REQUIREMENT - For each line below that holds the string "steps", add one to a tally; report that tally alone.

□ □ □ □ □ □ □

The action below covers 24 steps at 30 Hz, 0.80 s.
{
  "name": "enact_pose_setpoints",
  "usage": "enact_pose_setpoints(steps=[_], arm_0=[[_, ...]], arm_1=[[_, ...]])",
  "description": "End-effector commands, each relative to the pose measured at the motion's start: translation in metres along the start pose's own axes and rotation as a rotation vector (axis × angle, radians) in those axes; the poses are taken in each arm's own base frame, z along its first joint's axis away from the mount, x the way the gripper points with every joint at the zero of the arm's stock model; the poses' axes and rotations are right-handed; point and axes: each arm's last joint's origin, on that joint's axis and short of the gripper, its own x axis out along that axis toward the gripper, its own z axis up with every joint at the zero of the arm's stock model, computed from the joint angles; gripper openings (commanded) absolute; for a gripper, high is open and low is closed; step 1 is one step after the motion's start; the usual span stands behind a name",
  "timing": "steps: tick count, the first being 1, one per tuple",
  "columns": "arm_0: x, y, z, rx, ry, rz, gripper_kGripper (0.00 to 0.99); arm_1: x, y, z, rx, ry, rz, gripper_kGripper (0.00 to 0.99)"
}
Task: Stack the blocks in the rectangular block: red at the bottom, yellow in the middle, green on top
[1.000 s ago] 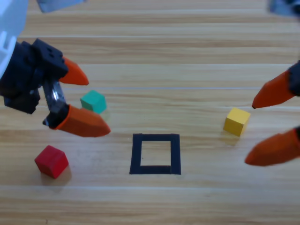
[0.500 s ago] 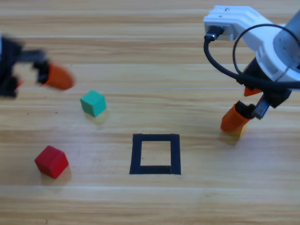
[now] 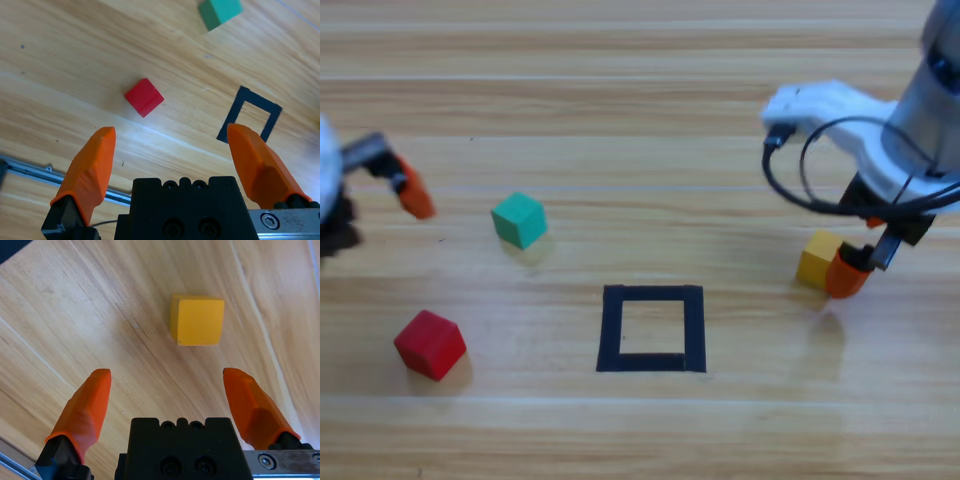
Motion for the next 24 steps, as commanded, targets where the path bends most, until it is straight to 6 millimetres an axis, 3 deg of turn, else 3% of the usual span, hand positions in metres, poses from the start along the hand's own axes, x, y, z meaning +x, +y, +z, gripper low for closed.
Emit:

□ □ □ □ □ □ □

RESULT OF THIS TASK - 4